> [EXERCISE] Only one portion of the data is to be written out: from the line bearing "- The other" through the line bearing "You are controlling". Write it exactly as it appears.

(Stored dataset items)

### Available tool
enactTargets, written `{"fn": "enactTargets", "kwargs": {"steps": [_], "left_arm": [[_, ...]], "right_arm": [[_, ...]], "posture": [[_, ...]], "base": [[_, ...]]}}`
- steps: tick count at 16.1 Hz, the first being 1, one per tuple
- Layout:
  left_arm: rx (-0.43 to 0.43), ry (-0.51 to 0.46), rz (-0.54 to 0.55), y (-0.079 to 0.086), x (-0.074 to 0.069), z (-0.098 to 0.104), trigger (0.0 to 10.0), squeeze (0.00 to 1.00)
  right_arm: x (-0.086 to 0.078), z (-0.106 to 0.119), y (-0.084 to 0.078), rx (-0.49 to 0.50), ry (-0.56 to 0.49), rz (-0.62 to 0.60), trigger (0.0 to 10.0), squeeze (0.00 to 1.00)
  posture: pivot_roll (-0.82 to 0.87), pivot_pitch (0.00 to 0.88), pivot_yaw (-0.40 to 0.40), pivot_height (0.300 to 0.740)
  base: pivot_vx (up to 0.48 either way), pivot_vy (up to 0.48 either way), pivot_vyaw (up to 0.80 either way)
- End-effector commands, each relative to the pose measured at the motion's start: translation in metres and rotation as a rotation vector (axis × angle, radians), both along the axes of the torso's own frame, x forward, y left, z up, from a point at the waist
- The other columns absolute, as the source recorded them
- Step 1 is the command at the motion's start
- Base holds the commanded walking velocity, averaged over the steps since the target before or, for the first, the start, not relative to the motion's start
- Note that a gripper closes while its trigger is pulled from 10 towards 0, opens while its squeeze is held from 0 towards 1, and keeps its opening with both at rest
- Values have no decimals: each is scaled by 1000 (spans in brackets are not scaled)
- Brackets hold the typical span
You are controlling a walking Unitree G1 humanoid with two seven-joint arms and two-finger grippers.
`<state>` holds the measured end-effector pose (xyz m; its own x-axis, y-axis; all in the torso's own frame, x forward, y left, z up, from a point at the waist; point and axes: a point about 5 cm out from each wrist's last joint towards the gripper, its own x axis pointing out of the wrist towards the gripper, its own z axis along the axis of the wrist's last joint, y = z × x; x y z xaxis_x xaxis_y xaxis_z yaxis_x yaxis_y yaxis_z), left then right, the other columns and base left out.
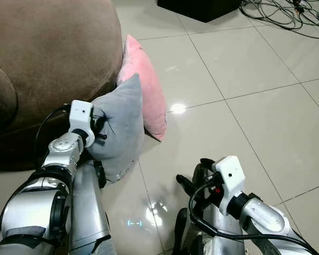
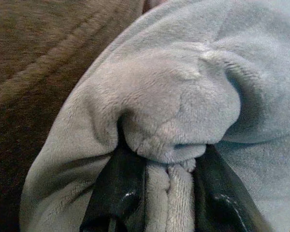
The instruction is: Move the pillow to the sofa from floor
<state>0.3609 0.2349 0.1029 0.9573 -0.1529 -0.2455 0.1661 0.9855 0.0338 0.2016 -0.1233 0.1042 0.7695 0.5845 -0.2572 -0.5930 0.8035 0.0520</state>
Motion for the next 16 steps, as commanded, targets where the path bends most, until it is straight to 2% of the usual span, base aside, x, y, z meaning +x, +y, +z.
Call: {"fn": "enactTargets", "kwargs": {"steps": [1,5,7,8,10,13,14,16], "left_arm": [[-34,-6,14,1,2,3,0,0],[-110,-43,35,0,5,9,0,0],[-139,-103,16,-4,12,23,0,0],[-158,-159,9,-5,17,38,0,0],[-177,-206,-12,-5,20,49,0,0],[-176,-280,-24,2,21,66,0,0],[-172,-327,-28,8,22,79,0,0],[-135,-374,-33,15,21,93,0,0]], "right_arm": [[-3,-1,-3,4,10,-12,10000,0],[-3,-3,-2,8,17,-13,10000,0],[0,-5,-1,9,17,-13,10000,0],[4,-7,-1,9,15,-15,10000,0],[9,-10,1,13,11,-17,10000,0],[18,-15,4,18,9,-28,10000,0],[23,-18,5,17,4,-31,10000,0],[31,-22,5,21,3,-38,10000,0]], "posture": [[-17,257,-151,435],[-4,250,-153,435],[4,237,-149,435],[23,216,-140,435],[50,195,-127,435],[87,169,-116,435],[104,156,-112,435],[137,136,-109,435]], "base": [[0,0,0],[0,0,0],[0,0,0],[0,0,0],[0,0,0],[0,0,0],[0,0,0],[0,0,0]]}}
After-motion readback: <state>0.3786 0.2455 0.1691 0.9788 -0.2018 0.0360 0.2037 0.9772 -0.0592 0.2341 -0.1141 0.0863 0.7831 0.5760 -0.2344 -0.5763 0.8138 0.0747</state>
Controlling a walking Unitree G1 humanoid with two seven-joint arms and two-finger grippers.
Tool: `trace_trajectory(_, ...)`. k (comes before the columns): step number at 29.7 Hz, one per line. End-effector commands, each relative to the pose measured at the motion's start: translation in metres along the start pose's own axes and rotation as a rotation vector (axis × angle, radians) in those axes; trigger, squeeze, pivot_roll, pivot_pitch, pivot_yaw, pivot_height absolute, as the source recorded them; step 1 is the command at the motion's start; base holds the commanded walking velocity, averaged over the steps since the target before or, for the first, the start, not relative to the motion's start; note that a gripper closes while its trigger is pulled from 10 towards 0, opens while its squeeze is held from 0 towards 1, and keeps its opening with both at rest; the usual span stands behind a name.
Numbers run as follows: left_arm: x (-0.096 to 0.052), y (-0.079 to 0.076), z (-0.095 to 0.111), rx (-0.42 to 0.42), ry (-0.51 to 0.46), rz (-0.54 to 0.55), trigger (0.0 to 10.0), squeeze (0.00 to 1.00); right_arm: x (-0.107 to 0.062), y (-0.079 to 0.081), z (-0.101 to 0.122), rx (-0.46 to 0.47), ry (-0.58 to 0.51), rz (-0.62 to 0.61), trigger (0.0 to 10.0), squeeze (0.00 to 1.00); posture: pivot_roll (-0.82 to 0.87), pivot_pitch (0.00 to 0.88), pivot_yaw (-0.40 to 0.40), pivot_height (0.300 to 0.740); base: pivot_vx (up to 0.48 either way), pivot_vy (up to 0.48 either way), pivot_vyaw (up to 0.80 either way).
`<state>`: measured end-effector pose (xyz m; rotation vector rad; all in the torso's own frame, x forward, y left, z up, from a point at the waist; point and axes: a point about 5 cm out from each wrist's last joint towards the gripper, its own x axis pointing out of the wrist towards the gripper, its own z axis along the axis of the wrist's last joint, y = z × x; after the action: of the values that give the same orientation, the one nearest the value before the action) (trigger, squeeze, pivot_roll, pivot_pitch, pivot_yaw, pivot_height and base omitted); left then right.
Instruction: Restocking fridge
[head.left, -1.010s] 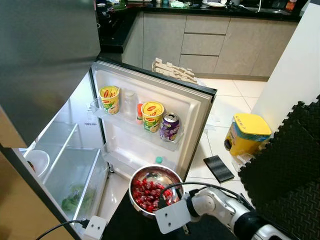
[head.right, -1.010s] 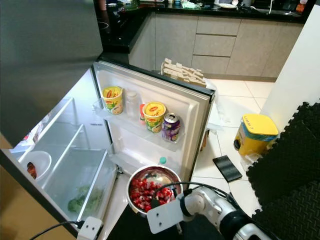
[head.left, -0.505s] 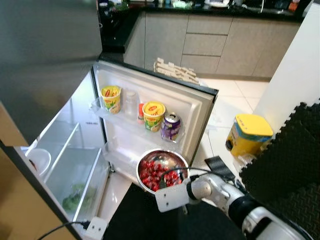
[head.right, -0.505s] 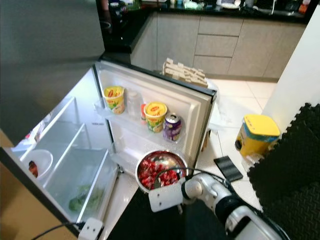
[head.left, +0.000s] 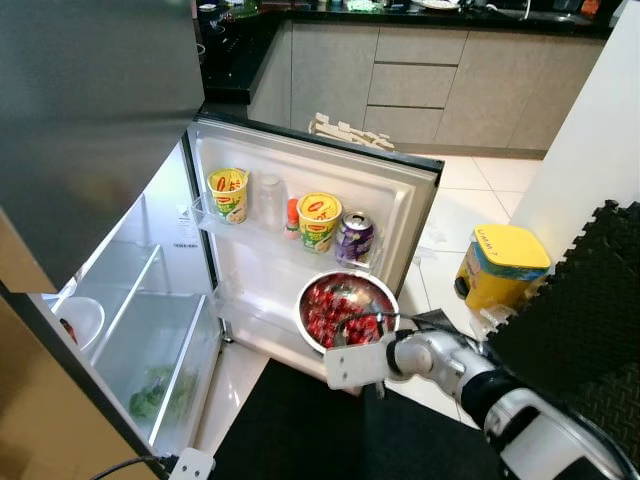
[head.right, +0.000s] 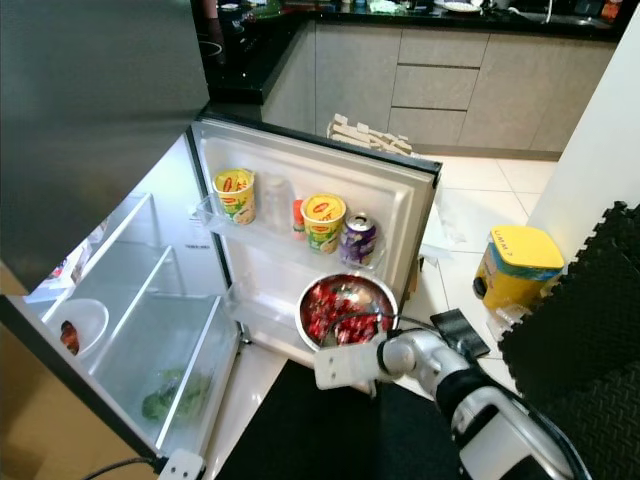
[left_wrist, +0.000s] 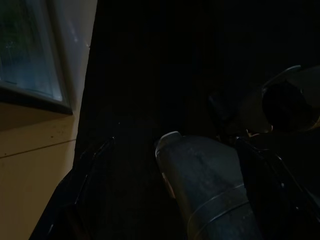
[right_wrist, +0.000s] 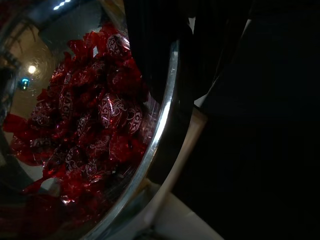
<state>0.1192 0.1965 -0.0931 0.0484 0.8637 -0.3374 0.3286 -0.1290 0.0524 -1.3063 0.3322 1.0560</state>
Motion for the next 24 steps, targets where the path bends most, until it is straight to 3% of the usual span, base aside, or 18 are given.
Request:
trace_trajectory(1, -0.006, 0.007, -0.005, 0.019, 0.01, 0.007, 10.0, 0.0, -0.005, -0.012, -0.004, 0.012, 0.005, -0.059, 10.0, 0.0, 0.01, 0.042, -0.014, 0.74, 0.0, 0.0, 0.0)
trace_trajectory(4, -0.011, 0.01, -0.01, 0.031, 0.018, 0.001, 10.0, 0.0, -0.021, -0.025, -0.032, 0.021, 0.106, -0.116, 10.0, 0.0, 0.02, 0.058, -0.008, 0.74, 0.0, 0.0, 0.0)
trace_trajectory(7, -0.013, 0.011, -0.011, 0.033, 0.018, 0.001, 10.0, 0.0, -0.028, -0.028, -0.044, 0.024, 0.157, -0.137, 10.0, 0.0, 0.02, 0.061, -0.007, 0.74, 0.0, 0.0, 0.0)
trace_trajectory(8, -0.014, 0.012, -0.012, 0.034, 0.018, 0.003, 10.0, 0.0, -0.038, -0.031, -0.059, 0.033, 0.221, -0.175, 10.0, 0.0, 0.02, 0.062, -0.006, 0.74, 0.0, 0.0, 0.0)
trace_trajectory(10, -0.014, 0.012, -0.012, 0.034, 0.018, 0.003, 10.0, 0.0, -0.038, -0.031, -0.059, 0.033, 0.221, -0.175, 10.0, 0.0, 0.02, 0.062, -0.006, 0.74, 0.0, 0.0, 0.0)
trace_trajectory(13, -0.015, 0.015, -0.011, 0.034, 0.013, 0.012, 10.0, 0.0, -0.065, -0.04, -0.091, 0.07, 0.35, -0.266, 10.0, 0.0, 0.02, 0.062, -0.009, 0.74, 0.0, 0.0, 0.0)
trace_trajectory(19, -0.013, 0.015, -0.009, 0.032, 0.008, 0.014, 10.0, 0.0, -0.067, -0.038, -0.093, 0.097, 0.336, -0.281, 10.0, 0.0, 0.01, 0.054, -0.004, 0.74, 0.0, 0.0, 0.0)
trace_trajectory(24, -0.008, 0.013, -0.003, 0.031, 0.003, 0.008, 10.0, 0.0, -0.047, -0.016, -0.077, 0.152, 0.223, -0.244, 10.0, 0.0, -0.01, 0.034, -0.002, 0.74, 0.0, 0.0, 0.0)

> [RESPONSE FOR THIS EXERCISE]
- The other columns absolute, as the source recorded them
- Step 1 is the command at the motion's start
- Base holds the commanded walking velocity, averaged over the steps since the target before or, for the first, the start, not relative to the motion's start
- Note that a gripper closes while its trigger is pulled from 10 towards 0, opens while its squeeze is held from 0 towards 1, and keeps its opening with both at rest
- Values have no decimals: each is scaled by 1000 (spans in brackets are not scaled)
- Brackets hold the typical span
You are controlling a walking Unitree G1 humanoid with two seven-joint arms and two-finger grippers.

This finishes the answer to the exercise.